Verbatim transcription with images omitted: return the entries below in full.

..............................

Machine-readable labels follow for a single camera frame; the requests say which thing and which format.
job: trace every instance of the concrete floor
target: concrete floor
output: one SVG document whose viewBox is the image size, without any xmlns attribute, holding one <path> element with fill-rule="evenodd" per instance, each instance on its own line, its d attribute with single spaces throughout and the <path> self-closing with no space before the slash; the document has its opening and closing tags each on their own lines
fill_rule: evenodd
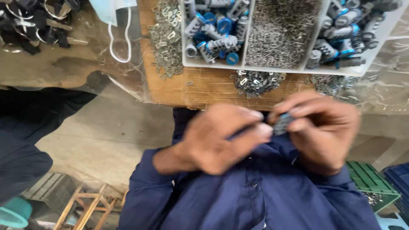
<svg viewBox="0 0 409 230">
<path fill-rule="evenodd" d="M 110 84 L 36 146 L 54 160 L 51 171 L 124 192 L 143 150 L 170 145 L 172 133 L 171 107 L 137 102 Z"/>
</svg>

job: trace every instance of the finger
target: finger
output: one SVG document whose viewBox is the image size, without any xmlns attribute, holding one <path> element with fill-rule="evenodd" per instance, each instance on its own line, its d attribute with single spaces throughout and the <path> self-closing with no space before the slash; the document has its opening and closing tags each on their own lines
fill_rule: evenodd
<svg viewBox="0 0 409 230">
<path fill-rule="evenodd" d="M 356 122 L 359 120 L 358 110 L 354 106 L 325 98 L 304 102 L 290 110 L 290 115 L 294 118 L 318 113 L 324 113 L 329 118 L 342 118 L 342 122 Z"/>
<path fill-rule="evenodd" d="M 271 126 L 259 123 L 231 141 L 233 153 L 238 159 L 241 159 L 258 145 L 269 142 L 272 134 L 273 128 Z"/>
<path fill-rule="evenodd" d="M 279 119 L 279 117 L 280 117 L 279 114 L 276 114 L 275 112 L 272 111 L 272 112 L 270 112 L 268 114 L 267 123 L 268 124 L 275 124 L 276 121 Z"/>
<path fill-rule="evenodd" d="M 318 146 L 317 143 L 323 141 L 324 132 L 321 132 L 306 117 L 291 122 L 287 127 L 287 131 L 290 133 L 292 140 L 293 138 L 300 139 L 305 144 Z"/>
<path fill-rule="evenodd" d="M 249 110 L 231 104 L 217 105 L 204 114 L 205 126 L 212 126 L 212 135 L 226 138 L 236 131 L 260 122 L 264 116 L 261 112 Z"/>
<path fill-rule="evenodd" d="M 330 99 L 328 96 L 321 95 L 315 91 L 298 92 L 290 95 L 285 101 L 275 105 L 272 109 L 272 112 L 274 112 L 275 114 L 286 113 L 293 107 L 297 106 L 298 104 L 317 98 Z"/>
</svg>

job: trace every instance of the surgical face mask
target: surgical face mask
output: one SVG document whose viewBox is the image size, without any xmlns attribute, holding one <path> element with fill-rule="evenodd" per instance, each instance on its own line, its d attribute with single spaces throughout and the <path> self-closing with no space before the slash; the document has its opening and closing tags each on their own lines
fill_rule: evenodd
<svg viewBox="0 0 409 230">
<path fill-rule="evenodd" d="M 99 19 L 106 24 L 108 24 L 108 33 L 111 38 L 111 42 L 109 44 L 109 51 L 114 59 L 119 62 L 127 63 L 130 61 L 131 58 L 131 47 L 130 41 L 128 37 L 128 30 L 130 26 L 130 19 L 131 19 L 131 7 L 137 6 L 136 0 L 90 0 L 90 3 L 94 10 L 96 11 Z M 112 45 L 114 43 L 114 36 L 112 35 L 111 27 L 118 26 L 117 22 L 117 9 L 121 8 L 128 8 L 128 24 L 126 25 L 125 29 L 125 39 L 126 43 L 128 44 L 128 59 L 123 60 L 115 56 L 114 52 L 112 51 Z"/>
</svg>

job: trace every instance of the green plastic crate
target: green plastic crate
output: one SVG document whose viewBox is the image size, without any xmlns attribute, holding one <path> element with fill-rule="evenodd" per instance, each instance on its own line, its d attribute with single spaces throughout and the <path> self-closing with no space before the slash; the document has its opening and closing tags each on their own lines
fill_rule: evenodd
<svg viewBox="0 0 409 230">
<path fill-rule="evenodd" d="M 400 198 L 400 193 L 372 165 L 356 161 L 348 161 L 346 165 L 357 190 L 384 195 L 383 201 L 372 207 L 375 213 Z"/>
</svg>

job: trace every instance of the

..............................

EXERCISE SOLUTION
Machine-readable labels follow for a single camera frame; the requests say which thing and which format.
job: trace every instance of the concrete floor
target: concrete floor
output: one SVG document whose viewBox is the image size, without any xmlns attribute, holding one <path> element with fill-rule="evenodd" per instance, each instance on its own line, its d attribute with single spaces throughout and the <path> self-closing with no space before the slash; the document has its opening and closing tags each on their own lines
fill_rule: evenodd
<svg viewBox="0 0 409 230">
<path fill-rule="evenodd" d="M 110 84 L 36 146 L 54 160 L 51 171 L 124 192 L 143 150 L 170 145 L 172 133 L 171 107 L 137 102 Z"/>
</svg>

job: trace every instance of the finger
target: finger
output: one SVG document whose viewBox is the image size, without any xmlns attribute, holding one <path> element with fill-rule="evenodd" per instance, each instance on its own line, its d attribute with single spaces throughout and the <path> self-closing with no space before the slash; the document has its opening and closing tags each on their own lines
fill_rule: evenodd
<svg viewBox="0 0 409 230">
<path fill-rule="evenodd" d="M 356 122 L 359 120 L 358 110 L 354 106 L 325 98 L 304 102 L 290 110 L 290 115 L 294 118 L 318 113 L 324 113 L 329 118 L 342 118 L 342 122 Z"/>
<path fill-rule="evenodd" d="M 271 126 L 259 123 L 231 141 L 233 153 L 238 159 L 241 159 L 258 145 L 269 142 L 272 134 L 273 128 Z"/>
<path fill-rule="evenodd" d="M 279 119 L 279 117 L 280 117 L 279 114 L 276 114 L 275 112 L 272 111 L 272 112 L 270 112 L 268 114 L 267 123 L 268 124 L 275 124 L 276 121 Z"/>
<path fill-rule="evenodd" d="M 318 146 L 317 143 L 323 141 L 324 132 L 321 132 L 306 117 L 291 122 L 287 127 L 287 131 L 290 133 L 292 140 L 293 138 L 300 139 L 305 144 Z"/>
<path fill-rule="evenodd" d="M 249 110 L 231 104 L 217 105 L 204 114 L 205 126 L 212 126 L 212 135 L 226 138 L 236 131 L 260 122 L 264 116 L 261 112 Z"/>
<path fill-rule="evenodd" d="M 330 99 L 328 96 L 321 95 L 315 91 L 298 92 L 290 95 L 285 101 L 275 105 L 272 109 L 272 112 L 274 112 L 275 114 L 286 113 L 293 107 L 297 106 L 298 104 L 317 98 Z"/>
</svg>

job: trace every instance of the surgical face mask
target: surgical face mask
output: one SVG document whose viewBox is the image size, without any xmlns attribute, holding one <path> element with fill-rule="evenodd" per instance, each instance on its own line, its d attribute with single spaces throughout and the <path> self-closing with no space before the slash; the document has its opening and closing tags each on their own lines
fill_rule: evenodd
<svg viewBox="0 0 409 230">
<path fill-rule="evenodd" d="M 99 19 L 106 24 L 108 24 L 108 33 L 111 38 L 111 42 L 109 44 L 109 51 L 114 59 L 119 62 L 127 63 L 130 61 L 131 58 L 131 47 L 130 41 L 128 37 L 128 30 L 130 26 L 130 19 L 131 19 L 131 7 L 137 6 L 136 0 L 90 0 L 90 3 L 94 10 L 96 11 Z M 112 45 L 114 43 L 114 36 L 112 35 L 111 27 L 118 26 L 117 22 L 117 9 L 121 8 L 128 8 L 128 24 L 126 25 L 125 29 L 125 39 L 126 43 L 128 44 L 128 59 L 123 60 L 115 56 L 114 52 L 112 51 Z"/>
</svg>

job: trace every instance of the green plastic crate
target: green plastic crate
output: one SVG document whose viewBox is the image size, without any xmlns attribute, holding one <path> element with fill-rule="evenodd" per instance, each instance on its own line, its d attribute with single spaces throughout and the <path> self-closing with no space before the slash; the document has its opening and closing tags each on their own lines
fill_rule: evenodd
<svg viewBox="0 0 409 230">
<path fill-rule="evenodd" d="M 400 198 L 400 193 L 372 165 L 356 161 L 348 161 L 346 165 L 357 190 L 384 195 L 383 201 L 372 207 L 375 213 Z"/>
</svg>

job: trace every instance of the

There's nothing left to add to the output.